The next day, we visited Topanga State Park in the Santa Monica Mountains and went on a gentle hike through live oak groves and chaparral. There weren’t many wildflowers in bloom, probably because it’s been so dry, but we saw some lizards and a California lupine, and we heard the call of the wrentit.

Topanga

On the way back from Topanga State Park, we stopped by the beach and watched some sandpipers.

Sandpipers

The following day, we took a winding road up into the San Bernardino Mountains and rose above the clouds to reach the Rim of the World. We went on to Lake Arrowhead Village, a kitschy tourist town on the shores of a blue-green reservoir populated by mallards, coots, white geese, and other waterfowl. We also walked around the nearby Lake Gregory.

Rim of the World

On our way back, we stopped for dinner at 101 Noodle Express in Alhambra.
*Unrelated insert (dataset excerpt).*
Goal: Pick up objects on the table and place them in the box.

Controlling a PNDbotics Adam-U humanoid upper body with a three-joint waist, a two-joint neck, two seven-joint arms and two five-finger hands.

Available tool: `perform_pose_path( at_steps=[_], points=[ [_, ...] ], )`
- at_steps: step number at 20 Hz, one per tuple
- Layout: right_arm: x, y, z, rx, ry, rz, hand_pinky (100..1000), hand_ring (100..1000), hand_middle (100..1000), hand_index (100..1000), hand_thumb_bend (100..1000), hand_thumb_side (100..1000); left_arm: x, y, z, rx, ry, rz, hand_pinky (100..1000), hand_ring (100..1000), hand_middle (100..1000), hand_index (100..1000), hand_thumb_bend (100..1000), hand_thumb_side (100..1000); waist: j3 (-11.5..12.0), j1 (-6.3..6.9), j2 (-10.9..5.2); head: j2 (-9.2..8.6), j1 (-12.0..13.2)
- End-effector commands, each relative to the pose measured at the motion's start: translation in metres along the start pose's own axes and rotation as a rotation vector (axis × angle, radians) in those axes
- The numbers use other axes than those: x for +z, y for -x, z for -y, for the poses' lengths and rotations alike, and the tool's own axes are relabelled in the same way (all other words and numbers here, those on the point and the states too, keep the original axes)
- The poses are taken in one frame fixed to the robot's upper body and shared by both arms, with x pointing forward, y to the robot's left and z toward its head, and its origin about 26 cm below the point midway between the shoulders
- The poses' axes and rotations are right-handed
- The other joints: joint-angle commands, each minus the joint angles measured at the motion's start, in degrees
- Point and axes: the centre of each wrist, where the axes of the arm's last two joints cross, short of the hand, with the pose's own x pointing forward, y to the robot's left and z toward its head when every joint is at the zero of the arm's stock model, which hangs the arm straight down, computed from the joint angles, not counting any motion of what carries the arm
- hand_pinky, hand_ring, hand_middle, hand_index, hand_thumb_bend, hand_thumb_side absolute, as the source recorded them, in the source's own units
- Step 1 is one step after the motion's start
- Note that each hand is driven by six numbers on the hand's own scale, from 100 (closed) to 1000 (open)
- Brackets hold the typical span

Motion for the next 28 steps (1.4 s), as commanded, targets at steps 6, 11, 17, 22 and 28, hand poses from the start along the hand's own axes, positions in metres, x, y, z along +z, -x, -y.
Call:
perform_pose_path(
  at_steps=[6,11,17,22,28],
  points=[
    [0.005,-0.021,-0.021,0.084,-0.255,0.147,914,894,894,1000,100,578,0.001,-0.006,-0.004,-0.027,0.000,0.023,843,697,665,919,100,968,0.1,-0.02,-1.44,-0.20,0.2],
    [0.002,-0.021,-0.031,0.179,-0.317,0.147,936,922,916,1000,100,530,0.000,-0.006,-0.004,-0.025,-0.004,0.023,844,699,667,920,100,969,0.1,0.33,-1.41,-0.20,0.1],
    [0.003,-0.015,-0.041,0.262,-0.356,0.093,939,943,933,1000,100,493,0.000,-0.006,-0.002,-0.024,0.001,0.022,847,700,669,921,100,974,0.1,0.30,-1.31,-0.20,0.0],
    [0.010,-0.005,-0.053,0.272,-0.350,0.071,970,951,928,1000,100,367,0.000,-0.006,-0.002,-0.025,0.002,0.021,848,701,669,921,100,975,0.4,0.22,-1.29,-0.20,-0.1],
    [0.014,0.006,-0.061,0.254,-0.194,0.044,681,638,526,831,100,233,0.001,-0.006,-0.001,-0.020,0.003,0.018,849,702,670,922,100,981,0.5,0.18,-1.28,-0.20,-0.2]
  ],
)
They had delicious dumplings and hand-torn noodles with minced pork and long bean, but the star of the show was this Shandong beef roll. It’s a giant fried pancake wrapped around thinly sliced beef, cilantro, and other greens, with a bit of sauce that tasted like hoisin sauce. Very different from the kind of Chinese food I grew up eating, and so incredibly delicious.

Shandong beef roll

We spent the next day in downtown LA, prowling around Walt Disney Concert Hall, home of the Los Angeles Philharmonic; visiting the Japanese American National Museum; and exploring Little Tokyo. I really liked this flower-shaped fountain made of shards of blue and white china in the Disney Hall community park.

Fountain 1

Fountain 2

Fountain 3

Fountain 4

Fountain 5

Before walking to Disney Hall, we’d put our name down at Daikokuya, a very popular ramen shop in Little Tokyo. When we returned, there were even more people waiting on the sidewalk in front of the restaurant than when we’d left. The sheet with our name on it was gone, replaced by a new one, but my mother got a server to fish the old sheet out of a wastebasket and find us on it and thus finagled us three red vinyl-covered stools at the counter. And that’s how I got to eat this savory bowl of ramen.

Ramen

After lunch, we explored the nearby Japanese American National Museum, particularly the exhibit on the history of the Japanese communities in the United States, which rightly devoted significant space to the Japanese American internment. I particularly liked this biwa, though, a traditional Japanese lute related to the Chinese pipa.